**Work required**
All of the entries are to be written out again verbatim.

### Recorded data ###

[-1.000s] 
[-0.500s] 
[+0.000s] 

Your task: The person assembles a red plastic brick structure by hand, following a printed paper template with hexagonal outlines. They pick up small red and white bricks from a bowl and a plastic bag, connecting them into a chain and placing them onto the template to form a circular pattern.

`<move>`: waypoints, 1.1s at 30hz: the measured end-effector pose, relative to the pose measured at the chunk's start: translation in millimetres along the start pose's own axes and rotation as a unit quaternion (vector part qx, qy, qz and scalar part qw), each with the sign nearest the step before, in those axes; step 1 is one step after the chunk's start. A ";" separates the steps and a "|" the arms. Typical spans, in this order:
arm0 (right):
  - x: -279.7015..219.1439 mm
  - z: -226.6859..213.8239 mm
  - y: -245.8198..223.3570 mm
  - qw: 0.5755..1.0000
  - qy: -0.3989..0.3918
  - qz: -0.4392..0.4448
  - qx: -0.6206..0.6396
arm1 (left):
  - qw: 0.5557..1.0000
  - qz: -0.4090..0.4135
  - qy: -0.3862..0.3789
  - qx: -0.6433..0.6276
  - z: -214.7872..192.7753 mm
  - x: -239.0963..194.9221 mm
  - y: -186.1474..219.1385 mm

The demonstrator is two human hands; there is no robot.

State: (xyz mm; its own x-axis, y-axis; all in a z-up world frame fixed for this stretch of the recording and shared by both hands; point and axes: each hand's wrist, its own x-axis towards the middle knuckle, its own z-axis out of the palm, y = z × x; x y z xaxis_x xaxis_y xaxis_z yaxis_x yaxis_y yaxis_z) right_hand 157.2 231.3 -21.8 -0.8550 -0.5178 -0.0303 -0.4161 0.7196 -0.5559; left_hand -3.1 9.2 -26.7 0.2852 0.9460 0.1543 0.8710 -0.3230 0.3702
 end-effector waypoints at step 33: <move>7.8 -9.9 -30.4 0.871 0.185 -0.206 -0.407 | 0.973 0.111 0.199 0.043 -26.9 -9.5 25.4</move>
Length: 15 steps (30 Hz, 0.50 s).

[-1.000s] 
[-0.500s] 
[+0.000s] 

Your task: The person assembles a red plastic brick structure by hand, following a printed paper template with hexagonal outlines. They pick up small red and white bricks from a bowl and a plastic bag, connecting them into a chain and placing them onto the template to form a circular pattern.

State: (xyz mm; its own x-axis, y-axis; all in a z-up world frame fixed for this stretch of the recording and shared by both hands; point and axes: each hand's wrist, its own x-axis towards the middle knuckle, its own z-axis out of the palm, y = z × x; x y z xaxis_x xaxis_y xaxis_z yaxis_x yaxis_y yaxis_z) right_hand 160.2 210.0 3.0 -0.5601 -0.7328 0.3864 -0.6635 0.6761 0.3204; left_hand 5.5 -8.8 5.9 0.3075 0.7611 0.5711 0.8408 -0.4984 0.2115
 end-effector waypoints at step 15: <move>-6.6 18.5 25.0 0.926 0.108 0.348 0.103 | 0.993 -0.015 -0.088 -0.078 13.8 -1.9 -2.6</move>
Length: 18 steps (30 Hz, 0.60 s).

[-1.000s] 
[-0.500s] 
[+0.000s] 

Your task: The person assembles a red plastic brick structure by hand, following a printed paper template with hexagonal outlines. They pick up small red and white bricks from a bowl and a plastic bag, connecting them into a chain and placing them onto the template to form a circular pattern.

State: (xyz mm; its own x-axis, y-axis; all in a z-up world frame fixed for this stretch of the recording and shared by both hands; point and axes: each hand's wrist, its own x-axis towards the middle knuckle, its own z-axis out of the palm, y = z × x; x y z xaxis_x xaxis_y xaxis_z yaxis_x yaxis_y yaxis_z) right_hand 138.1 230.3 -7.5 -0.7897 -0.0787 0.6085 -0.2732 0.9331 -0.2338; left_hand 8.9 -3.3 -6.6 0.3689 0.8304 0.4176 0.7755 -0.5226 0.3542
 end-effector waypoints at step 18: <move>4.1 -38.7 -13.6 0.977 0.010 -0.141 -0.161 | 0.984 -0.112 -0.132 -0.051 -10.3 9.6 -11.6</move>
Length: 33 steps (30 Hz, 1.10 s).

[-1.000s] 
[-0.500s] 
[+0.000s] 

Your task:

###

**Solution to this task**
[-1.000s] 
[-0.500s] 
[+0.000s] 

Your task: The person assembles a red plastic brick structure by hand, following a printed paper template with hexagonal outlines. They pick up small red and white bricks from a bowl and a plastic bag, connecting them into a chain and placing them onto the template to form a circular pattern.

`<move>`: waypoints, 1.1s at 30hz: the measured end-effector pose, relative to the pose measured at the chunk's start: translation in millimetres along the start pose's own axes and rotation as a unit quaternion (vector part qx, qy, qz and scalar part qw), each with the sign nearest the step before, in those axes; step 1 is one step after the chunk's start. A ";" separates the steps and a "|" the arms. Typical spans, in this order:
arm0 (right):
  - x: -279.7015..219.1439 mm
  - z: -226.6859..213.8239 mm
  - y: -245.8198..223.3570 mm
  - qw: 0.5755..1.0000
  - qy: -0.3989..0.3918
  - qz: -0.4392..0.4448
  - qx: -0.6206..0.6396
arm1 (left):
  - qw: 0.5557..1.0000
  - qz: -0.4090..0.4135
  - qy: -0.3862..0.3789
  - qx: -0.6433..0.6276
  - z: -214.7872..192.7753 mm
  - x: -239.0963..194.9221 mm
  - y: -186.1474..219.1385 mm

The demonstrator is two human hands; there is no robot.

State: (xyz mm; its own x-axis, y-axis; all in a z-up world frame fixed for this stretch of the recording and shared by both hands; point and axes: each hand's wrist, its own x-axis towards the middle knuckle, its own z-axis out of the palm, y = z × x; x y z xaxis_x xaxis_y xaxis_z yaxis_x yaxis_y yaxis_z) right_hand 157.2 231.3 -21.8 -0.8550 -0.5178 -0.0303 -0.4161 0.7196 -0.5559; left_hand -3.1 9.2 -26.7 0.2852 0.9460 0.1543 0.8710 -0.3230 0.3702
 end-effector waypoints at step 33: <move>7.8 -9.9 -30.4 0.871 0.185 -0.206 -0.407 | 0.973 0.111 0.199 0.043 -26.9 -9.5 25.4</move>
Length: 15 steps (30 Hz, 0.50 s).

[-1.000s] 
[-0.500s] 
[+0.000s] 

Your task: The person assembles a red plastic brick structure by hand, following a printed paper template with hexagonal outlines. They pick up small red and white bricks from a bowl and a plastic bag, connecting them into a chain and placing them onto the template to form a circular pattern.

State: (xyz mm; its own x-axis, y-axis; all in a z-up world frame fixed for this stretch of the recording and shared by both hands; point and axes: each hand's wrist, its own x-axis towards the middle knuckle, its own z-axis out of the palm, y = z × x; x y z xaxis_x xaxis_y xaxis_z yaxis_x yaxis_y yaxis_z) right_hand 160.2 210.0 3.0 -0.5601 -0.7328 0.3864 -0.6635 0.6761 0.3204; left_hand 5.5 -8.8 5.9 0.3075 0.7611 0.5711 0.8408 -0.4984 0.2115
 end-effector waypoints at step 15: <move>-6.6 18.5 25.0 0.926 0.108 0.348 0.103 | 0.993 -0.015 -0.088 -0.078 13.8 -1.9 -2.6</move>
Length: 18 steps (30 Hz, 0.60 s).

[-1.000s] 
[-0.500s] 
[+0.000s] 

Your task: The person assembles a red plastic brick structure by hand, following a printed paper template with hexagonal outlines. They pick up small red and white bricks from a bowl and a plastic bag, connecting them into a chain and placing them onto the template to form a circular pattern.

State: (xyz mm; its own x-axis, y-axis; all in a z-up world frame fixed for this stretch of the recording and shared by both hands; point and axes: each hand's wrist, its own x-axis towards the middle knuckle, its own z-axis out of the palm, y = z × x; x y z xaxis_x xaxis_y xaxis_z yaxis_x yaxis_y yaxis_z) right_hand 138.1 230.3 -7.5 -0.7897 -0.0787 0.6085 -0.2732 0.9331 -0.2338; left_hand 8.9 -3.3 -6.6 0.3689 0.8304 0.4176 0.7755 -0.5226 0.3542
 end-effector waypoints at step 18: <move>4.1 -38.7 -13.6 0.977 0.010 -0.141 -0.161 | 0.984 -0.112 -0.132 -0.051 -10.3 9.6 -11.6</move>
Length: 33 steps (30 Hz, 1.10 s).

[-1.000s] 
[-0.500s] 
[+0.000s] 

Your task:

The answer stands, and there is nothing more to add.